-- WHAT YOU HAVE TO DO --
Read the data line by line and say how many lines contain the string "place", giving the number alone.

-- DATA LISTING --
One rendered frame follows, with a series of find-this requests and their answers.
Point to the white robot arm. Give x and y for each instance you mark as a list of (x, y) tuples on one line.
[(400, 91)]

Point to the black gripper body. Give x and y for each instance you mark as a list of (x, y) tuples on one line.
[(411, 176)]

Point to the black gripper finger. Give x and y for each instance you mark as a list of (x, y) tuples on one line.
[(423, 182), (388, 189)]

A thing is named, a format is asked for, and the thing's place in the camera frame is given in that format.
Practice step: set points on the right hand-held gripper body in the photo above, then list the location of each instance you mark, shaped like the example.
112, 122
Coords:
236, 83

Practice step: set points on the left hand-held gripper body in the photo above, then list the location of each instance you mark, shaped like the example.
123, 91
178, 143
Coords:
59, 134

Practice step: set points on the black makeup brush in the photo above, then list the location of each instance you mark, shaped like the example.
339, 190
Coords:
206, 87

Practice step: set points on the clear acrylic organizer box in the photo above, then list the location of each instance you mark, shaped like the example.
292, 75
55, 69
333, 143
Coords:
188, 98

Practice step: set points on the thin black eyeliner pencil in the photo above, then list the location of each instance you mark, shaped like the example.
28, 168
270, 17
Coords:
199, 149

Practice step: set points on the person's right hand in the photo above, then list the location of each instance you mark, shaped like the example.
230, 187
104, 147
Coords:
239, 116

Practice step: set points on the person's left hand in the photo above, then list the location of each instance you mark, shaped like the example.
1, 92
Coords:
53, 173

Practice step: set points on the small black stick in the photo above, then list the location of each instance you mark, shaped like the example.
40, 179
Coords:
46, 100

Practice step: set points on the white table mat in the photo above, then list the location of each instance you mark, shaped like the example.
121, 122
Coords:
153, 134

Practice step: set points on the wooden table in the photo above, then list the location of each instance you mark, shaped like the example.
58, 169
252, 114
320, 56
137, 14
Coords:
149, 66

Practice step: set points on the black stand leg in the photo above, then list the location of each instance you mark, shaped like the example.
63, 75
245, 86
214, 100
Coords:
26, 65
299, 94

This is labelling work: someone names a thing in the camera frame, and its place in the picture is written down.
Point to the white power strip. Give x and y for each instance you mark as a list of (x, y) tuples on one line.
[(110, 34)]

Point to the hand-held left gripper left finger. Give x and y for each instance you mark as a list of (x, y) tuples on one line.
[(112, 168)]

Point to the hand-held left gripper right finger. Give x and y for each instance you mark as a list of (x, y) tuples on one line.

-- PROBLEM SOLUTION --
2